Vertex AI V1 API - Class Google::Cloud::AIPlatform::V1::TimestampSplit (v0.20.0)

Reference documentation and code samples for the Vertex AI V1 API class Google::Cloud::AIPlatform::V1::TimestampSplit.

Assigns input data to training, validation, and test sets based on a provided timestamps. The youngest data pieces are assigned to training set, next to validation set, and the oldest to the test set.

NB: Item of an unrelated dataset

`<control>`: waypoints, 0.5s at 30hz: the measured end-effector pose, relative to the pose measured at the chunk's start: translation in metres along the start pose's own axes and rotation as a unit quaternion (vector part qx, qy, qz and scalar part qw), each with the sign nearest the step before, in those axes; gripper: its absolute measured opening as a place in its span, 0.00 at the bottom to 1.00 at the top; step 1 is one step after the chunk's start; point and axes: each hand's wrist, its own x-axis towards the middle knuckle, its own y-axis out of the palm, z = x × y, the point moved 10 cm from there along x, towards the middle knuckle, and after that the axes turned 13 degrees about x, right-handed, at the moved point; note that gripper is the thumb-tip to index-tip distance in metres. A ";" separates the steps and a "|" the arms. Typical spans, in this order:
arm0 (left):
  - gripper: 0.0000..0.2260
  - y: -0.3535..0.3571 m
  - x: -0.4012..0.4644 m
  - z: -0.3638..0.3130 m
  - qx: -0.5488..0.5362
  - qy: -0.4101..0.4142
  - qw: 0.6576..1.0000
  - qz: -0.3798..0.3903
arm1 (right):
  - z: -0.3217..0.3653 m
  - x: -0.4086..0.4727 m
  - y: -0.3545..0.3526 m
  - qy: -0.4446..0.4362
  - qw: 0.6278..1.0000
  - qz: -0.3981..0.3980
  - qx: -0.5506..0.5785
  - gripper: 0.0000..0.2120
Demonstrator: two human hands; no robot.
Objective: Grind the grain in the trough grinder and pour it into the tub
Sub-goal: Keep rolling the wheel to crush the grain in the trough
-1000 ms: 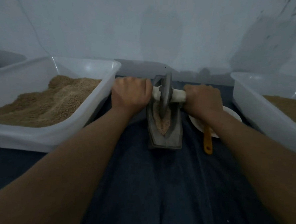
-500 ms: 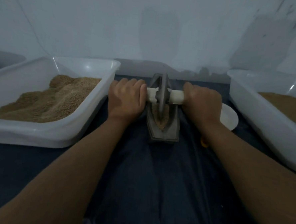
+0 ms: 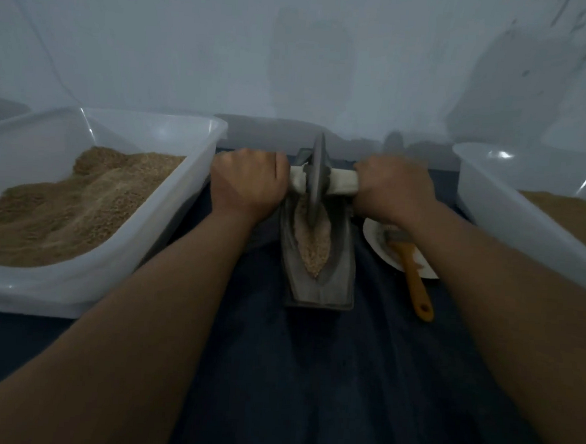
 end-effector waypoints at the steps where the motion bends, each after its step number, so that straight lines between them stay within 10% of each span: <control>1: 0.07 0.003 0.007 0.000 0.027 0.015 0.999 -0.010 | -0.005 0.010 0.006 0.017 0.999 0.038 0.007 0.12; 6: 0.09 0.024 0.012 0.000 -0.056 0.010 0.998 0.034 | -0.002 0.026 0.001 0.018 0.998 0.054 0.016 0.08; 15: 0.14 -0.035 -0.039 0.024 -0.227 -0.070 0.968 -0.082 | 0.030 -0.076 -0.038 -0.010 0.979 -0.202 -0.028 0.07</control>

Supported only for tabular Datasets.

Inherits

  • Object

Extended By

  • Google::Protobuf::MessageExts::ClassMethods

Includes

  • Google::Protobuf::MessageExts

Methods

#key

def key() -> ::String
Returns
  • (::String) — Required. The key is a name of one of the Dataset's data columns. The values of the key (the values in the column) must be in RFC 3339 date-time format, where time-offset = "Z" (e.g. 1985-04-12T23:20:50.52Z). If for a piece of data the key is not present or has an invalid value, that piece is ignored by the pipeline.

#key=

def key=(value) -> ::String
Parameter
  • value (::String) — Required. The key is a name of one of the Dataset's data columns. The values of the key (the values in the column) must be in RFC 3339 date-time format, where time-offset = "Z" (e.g. 1985-04-12T23:20:50.52Z). If for a piece of data the key is not present or has an invalid value, that piece is ignored by the pipeline.
Returns
  • (::String) — Required. The key is a name of one of the Dataset's data columns. The values of the key (the values in the column) must be in RFC 3339 date-time format, where time-offset = "Z" (e.g. 1985-04-12T23:20:50.52Z). If for a piece of data the key is not present or has an invalid value, that piece is ignored by the pipeline.

#test_fraction

def test_fraction() -> ::Float
Returns
  • (::Float) — The fraction of the input data that is to be used to evaluate the Model.

#test_fraction=

def test_fraction=(value) -> ::Float
Parameter
  • value (::Float) — The fraction of the input data that is to be used to evaluate the Model.
Returns
  • (::Float) — The fraction of the input data that is to be used to evaluate the Model.

#training_fraction

def training_fraction() -> ::Float
Returns
  • (::Float) — The fraction of the input data that is to be used to train the Model.

#training_fraction=

def training_fraction=(value) -> ::Float
Parameter
  • value (::Float) — The fraction of the input data that is to be used to train the Model.
Returns
  • (::Float) — The fraction of the input data that is to be used to train the Model.

#validation_fraction

def validation_fraction() -> ::Float
Returns
  • (::Float) — The fraction of the input data that is to be used to validate the Model.

#validation_fraction=

def validation_fraction=(value) -> ::Float
Parameter
  • value (::Float) — The fraction of the input data that is to be used to validate the Model.
Returns
  • (::Float) — The fraction of the input data that is to be used to validate the Model.